If it’s the former, I would ask why you believe that. The odds of any westerner being killed by a terrorist are in “killed by bears” territory. Attacks like the one in Manchester are horrible, tragic and rage-inducing, but they’re not an asteroid headed towards earth.

Well, not until and unless terrorists get ready access to bio-weapons, or a stockpile of nukes they can use. That happily remains science fiction, for now.

Imagine a western government that randomly killed 100 people a year, deliberately and unambiguously, without due process and without rationale. Despite this number being extremely low compared to, say auto traffic accidents, this would constitute an intolerable existential threat to any community. Now imagine a western government that “allows” (hypothetically) an outside power to kill 100 people a year randomly; say Trump lets Russia arrest and execute 100 Americans a year, just because. Again, despite this being a very low number overall it would still represent an existential threat in a way that accidental mortality rates do not.

Now we get to the situation today, where people who have globalizing or progressive sympathies are essentially “willing” to accept causalities like Manchester as “the cost of doing business” in a globalized world. But clearly, people who do not share those sympathies are not going to be so sanguine about what is an acceptable rate of attrition. In other words it might not be an existentialist threat to you but it might well be an existential threat to Trumpist/Brexitist type voters; and the response seems to be ‘they’re wrong it’s just not an existential threat, deal with it’.
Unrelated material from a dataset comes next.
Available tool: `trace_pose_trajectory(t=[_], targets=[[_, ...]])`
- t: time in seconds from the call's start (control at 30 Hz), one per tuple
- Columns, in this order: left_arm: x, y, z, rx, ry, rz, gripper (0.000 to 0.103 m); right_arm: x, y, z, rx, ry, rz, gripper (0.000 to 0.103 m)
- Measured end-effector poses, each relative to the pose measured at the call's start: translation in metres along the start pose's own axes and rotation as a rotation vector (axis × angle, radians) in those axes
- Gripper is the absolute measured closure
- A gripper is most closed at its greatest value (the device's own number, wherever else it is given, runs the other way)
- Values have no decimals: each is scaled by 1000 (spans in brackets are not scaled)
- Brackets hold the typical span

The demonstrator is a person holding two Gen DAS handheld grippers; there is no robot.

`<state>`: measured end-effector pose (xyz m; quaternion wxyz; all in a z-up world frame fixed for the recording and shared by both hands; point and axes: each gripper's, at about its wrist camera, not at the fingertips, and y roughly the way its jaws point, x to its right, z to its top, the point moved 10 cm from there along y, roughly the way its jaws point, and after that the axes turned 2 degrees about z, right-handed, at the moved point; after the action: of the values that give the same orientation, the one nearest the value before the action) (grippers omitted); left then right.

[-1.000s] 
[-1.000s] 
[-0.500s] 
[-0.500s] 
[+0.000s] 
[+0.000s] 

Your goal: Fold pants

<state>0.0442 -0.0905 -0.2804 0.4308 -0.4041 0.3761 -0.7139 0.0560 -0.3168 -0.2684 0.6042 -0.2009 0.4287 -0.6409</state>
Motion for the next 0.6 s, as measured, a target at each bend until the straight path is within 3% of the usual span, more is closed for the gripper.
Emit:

The moral hazard here - which i would personally see as right aside from how liberals or conservatives perceive acts of terrorism - seems to be in normalizing this sort of violence. Pierre Manent’s book more or less despairs of “preserving” universality of western values and accepts accommodationism as a necessary step in preserving the remaining status quo, though that sounds more dire than he puts it. In slightly more contemporary terms the closest thing the US/Britain has encountered is the Irish Troubles; the salient point in this analogy is the Troubles didn’t lead Britain to accepting roundly the arguments of the IRA as being merit worthy. However progressive voices often become so concerned with being “politically correct” (a term which feels outdated now, tbh) that there is often a strange counter-reaction to terrorism to over-embrace the other side in response. In that sort of environment drawing hard lines in the sand about what is or is not acceptable in a multicultural society becomes ever more controversial, and where I would argue the correct response to terrorist attacks is a re-enunciation and reinforcement of western values in the face of terror, this becomes seen as being nationalistic, anti-progressive or actually inflammatory. What ends up happening however is a growing sense of fearfulness and self-censorship. And this does give the forces of revauchism ammunition to complain - perhaps not entirely inaccurately - that globalist politics isn’t interested sparing their communities from terrorism. Even if, as far as it goes, many of these attacks are being done by self radicalizing individuals with dubious connection to external powers.

We’re using the same word, ‘existential,’ to mean different things, then. Because 100 deaths per year, regardless of the cause, are not a threat to the existence of the country. Those deaths would have political consequences, but the country would go on and the vast majority of its citizens would not be directly impact.

That doesn’t mean ‘progressives’ care about the deaths any less than you do, by the way. Stating that they’re willing to accept them is only accurate in the narrowest, most unfair sense.

Nobody is willing to accept terrorism in the sense that if it could be stopped they would not stop it.

You have to live with the risk while the fight against terrorism is ongoing. What is the alternative?

But the only reason it would be an existential threat in that case is that the government itself is comitting the crime.

Low level fatalities from crime is not an existential threat to society. We’ve been dealing with that for as long as society has existed.

We already do this. Far more than 100 people each year are killed by crime each year.